This air can then flow rearwardly through the engine compartment across the components which will be described for discharge through a vent discharge pipe 57 which extends upwardly to the rear of the engine 31 and discharges to the atmosphere through the area beneath the seat 23.

It has been noted that the seat 23 is in whole or in part removable to open the access opening 35 to afford service access to the engine 31. In addition, a storage compartment containing a battery 58 may be provided under the rearward portion of the seat for storing various articles and which may also be accessible through the removal of the seat or a further portion of it.

It has been noted that there is an induction system provided for supplying an air charge to the intake passages 39 of the cylinder head. This induction system will now be described and it appears in most detail in FIGS. 1-3.

This induction system includes an air inlet device, indicated generally by the reference numeral 59 which extends transversely across the rear portion of the engine 31 and has a sidewardly facing inlet duct across which a filter element may be positioned. At the end of the inlet device 59 opposite to the inlet duct, there is provided a throttle body 61 which extends generally in a longitudinal direction along one side of the engine 31. This throttle body 61 communicates with an intake manifold arrangement 62 that is disposed on this side of the engine and which is also accessible through the hull opening 35 upon removal of the seat portion 23.

This intake manifold thus is in a fairly compact location and also is disposed so that the inlet duct 61 will receive air that has been admitted through the engine compartment through the ventilating system already described.

An exhaust manifold, indicated generally by the reference numeral 63 is affixed to the cylinder head assembly 38 on the side opposite that of the intake manifold 62. This exhaust manifold 63 is provided with a plurality of runner sections, each of which cooperate with a respective one of the cylinder head exhaust passages 42. The exhaust gases are then routed forwardly toward an acoustical exhaust silencer device, indicated generally by the reference numeral 64.

The exhaust manifold 63 communicates with the silencer device 64 through a conduit section in which a catalyst bed 65 is provided. The catalyst bed 65 is, therefore, positioned in a location where it will receive heated exhaust gases so as to operate at the appropriate temperature.

The silencing device 64 is mounted on the front of the cylinder block 33 upon a supporting pedestal 66 formed integrally with the hull portion 26. This leaves a space to the front of the engine 31 that is open.

The engine 31 may be provided with a dry sump lubrication system and a dry sump oil tank 67 can be conveniently positioned in this open space between the engine 31 and the exhaust silencing device 64. This will also be cooled by the aforenoted air flow.

The silencing device 64 may incorporate any form or forms of acoustical silencing devices for silencing the exhaust sounds. The silencing device 64 discharges the exhaust gases through a discharge pipe 68 formed in a lower portion thereof. This pipe 68 cooperates with an exhaust pipe 69 that extends rearwardly along the side of the engine opposite to the exhaust manifold 63 and rearwardly within the hull 22.

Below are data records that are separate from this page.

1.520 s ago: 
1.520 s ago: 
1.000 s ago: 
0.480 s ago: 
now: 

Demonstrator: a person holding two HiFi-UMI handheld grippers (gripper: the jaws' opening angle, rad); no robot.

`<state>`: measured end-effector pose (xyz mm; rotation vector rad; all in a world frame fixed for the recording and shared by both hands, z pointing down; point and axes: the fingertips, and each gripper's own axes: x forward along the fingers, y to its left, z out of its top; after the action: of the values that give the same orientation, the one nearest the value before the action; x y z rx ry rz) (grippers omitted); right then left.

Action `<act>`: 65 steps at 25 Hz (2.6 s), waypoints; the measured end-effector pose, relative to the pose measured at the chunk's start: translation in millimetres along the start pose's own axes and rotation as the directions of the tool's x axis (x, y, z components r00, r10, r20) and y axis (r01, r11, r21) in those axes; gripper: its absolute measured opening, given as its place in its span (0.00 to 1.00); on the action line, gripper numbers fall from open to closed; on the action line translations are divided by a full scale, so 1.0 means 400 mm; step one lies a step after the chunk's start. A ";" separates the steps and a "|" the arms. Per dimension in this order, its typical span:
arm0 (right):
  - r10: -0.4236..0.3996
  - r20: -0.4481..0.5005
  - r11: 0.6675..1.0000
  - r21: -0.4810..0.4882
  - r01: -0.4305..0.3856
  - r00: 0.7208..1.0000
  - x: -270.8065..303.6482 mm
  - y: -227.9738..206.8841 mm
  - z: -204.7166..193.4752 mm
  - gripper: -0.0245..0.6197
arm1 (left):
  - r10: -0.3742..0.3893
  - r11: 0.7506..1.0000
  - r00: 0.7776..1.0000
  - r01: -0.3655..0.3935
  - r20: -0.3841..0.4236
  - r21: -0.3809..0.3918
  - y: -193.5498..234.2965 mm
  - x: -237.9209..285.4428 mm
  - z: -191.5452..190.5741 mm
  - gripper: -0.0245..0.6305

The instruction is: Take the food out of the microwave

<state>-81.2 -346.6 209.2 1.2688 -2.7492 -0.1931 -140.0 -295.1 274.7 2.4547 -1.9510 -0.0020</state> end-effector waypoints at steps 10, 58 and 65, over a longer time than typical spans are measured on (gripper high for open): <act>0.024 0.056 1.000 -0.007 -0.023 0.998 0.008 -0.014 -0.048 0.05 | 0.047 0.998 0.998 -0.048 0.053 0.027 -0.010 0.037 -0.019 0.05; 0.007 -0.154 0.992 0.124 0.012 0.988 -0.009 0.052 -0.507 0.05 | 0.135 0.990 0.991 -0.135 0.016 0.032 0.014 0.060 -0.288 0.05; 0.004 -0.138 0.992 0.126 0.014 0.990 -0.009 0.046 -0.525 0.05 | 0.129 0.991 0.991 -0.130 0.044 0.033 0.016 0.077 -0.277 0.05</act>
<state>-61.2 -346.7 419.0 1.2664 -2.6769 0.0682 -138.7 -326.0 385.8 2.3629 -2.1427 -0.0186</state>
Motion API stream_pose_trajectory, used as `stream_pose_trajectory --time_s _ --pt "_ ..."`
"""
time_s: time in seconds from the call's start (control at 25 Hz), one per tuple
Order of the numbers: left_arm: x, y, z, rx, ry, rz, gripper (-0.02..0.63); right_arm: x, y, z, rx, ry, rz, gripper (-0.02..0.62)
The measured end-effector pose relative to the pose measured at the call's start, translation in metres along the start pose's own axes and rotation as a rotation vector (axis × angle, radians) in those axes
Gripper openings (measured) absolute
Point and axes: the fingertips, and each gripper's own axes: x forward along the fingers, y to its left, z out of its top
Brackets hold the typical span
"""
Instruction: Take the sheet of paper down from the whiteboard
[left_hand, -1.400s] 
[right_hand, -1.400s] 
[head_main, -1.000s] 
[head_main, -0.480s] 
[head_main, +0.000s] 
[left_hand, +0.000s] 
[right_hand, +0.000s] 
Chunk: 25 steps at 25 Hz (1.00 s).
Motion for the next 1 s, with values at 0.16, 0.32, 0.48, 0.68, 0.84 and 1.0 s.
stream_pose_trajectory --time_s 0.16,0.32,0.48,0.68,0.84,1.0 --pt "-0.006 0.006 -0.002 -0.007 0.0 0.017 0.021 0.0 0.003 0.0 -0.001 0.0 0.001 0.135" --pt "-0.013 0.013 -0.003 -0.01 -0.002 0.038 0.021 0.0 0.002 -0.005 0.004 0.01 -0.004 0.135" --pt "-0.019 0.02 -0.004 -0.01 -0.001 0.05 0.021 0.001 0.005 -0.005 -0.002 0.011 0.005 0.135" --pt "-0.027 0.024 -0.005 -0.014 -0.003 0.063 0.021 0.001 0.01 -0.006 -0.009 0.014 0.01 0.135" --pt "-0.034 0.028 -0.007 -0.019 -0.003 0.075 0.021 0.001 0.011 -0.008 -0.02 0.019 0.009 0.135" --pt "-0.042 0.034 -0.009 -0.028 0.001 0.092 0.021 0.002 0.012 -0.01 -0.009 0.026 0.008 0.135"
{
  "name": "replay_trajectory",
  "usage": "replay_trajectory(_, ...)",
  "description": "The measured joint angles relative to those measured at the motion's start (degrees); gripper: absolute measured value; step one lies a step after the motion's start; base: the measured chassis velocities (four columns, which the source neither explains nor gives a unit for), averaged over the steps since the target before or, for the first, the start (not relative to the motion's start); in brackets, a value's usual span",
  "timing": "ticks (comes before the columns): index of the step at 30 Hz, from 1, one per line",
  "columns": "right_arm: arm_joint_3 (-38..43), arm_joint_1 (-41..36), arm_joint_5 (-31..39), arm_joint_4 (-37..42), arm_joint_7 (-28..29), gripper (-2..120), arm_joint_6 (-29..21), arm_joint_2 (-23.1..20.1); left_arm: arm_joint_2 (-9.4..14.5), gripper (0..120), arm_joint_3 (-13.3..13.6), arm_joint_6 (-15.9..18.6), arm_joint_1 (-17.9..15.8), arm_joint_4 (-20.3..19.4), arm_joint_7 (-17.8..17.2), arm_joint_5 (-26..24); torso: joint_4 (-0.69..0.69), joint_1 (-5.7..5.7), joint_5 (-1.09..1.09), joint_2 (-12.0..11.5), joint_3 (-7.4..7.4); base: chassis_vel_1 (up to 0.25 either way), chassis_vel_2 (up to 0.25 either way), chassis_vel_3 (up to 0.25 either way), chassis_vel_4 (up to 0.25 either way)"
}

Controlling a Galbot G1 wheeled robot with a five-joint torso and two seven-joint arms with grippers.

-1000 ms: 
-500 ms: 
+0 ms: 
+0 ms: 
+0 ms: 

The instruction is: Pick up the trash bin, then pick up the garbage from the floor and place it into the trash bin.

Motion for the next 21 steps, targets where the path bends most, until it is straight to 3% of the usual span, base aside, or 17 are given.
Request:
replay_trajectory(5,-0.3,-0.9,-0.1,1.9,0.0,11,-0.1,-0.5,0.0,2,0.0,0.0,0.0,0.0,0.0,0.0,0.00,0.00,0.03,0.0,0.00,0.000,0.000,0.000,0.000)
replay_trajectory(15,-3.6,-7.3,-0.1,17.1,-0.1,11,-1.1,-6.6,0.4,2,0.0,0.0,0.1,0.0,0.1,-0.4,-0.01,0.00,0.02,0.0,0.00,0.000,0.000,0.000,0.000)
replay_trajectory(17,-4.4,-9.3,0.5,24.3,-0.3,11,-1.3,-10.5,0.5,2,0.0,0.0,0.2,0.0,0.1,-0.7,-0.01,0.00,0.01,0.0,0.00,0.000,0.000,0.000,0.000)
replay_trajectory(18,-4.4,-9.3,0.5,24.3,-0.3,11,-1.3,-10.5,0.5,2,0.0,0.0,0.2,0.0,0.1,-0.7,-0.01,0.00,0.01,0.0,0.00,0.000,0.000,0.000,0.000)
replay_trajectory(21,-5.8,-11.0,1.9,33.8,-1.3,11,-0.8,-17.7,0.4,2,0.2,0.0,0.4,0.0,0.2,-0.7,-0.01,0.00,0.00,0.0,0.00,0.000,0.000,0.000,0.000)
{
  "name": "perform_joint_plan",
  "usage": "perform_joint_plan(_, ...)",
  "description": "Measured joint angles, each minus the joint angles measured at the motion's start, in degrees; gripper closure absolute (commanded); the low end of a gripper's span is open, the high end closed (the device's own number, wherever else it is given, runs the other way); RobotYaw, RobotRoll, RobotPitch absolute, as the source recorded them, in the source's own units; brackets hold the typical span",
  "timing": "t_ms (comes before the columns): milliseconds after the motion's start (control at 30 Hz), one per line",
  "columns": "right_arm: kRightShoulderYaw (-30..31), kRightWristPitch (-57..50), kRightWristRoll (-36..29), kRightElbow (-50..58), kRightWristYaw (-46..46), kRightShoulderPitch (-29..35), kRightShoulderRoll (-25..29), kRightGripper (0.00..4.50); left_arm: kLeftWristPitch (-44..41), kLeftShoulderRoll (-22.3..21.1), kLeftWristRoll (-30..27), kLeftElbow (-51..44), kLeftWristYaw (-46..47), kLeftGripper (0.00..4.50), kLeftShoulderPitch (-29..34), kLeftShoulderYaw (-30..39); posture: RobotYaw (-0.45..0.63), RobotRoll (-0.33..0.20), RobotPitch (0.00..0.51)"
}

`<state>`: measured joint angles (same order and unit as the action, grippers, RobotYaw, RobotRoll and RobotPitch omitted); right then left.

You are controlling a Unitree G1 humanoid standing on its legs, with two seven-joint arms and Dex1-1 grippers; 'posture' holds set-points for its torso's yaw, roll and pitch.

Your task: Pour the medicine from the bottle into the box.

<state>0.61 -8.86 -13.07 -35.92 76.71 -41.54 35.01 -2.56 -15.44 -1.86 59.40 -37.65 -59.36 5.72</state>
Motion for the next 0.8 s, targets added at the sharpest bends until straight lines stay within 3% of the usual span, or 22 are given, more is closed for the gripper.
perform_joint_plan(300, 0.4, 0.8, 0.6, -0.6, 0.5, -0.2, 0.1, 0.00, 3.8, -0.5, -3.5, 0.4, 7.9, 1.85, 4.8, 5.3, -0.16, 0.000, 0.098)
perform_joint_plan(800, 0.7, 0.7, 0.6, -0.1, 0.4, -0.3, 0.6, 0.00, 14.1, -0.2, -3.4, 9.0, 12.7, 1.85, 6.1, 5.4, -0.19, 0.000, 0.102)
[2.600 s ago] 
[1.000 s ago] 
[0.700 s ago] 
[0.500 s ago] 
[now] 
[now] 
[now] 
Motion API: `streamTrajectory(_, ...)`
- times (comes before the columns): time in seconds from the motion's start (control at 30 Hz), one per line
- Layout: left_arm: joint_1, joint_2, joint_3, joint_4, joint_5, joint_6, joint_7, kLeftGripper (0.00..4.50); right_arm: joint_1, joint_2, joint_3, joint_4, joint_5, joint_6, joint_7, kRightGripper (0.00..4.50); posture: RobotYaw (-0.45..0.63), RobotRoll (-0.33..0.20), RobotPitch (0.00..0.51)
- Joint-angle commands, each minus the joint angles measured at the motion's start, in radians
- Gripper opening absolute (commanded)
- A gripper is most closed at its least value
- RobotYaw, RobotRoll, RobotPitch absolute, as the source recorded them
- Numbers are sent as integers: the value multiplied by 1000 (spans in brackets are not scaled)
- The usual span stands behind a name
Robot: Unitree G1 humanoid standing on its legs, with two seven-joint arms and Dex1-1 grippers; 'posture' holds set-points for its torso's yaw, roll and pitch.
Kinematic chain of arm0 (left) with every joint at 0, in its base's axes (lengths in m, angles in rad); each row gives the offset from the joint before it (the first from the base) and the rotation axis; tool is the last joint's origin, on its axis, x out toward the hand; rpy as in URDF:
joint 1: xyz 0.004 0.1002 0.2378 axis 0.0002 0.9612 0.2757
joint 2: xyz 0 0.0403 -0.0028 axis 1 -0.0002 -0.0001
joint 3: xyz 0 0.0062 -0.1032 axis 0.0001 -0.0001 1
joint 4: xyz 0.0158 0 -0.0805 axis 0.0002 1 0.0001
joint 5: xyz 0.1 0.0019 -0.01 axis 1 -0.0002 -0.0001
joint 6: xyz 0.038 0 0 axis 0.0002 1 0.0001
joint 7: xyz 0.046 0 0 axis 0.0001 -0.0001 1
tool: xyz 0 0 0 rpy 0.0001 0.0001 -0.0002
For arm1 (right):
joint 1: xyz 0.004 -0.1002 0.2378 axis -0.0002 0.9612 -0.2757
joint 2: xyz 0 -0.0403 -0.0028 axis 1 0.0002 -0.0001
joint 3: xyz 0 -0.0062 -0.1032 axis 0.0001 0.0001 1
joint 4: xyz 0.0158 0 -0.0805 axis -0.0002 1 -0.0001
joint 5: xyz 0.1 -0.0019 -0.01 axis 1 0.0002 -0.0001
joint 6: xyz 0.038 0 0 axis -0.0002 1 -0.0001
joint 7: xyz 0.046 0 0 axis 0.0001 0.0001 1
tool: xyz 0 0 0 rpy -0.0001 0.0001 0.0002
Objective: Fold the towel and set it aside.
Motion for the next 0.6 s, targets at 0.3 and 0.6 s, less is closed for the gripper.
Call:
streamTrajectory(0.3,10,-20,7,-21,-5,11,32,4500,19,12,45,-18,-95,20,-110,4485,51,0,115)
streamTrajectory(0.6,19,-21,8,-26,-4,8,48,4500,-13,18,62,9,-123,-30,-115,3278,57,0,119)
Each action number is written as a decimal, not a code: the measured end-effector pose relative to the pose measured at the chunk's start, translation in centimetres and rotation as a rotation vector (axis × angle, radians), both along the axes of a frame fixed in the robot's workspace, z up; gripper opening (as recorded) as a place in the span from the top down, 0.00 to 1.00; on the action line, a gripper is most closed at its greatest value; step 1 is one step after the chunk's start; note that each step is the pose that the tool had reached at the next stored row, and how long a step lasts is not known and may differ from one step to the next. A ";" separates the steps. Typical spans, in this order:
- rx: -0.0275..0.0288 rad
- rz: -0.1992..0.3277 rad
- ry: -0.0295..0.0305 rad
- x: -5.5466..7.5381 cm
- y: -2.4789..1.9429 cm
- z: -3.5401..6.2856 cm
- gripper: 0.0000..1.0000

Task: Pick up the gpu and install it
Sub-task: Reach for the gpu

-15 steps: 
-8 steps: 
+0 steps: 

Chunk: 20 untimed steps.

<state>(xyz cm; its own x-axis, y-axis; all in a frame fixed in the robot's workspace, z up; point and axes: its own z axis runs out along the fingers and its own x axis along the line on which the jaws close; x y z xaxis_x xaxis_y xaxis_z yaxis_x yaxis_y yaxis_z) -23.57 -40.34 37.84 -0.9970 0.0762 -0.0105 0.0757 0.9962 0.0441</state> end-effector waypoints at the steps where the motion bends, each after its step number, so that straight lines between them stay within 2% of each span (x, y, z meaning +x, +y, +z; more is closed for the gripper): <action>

At an area to the rear of the hull and adjacent the one side of the jet propulsion unit 48, there is provided a water trap device, indicated generally by the reference numeral 71. This water trap device has a fairly large volume and is, as is known in the art, designed so as to trap water and to preclude its ability to flow to the engine through the exhaust system.

The water trap device 71 has disposed in an upper portion of it a discharge tube that is connected to a flexible conduit 72 which extends upwardly and transversely across the rear portion of the watercraft hull 22 so as to enter the tunnel area 49 through an exhaust discharge 73. Thus, this pipe 72 acts a further trap section to ensure that the water will be discharged from the cooling system back to the body of water in which it is operating and will avoid ingestion of water into the engine through the exhaust system.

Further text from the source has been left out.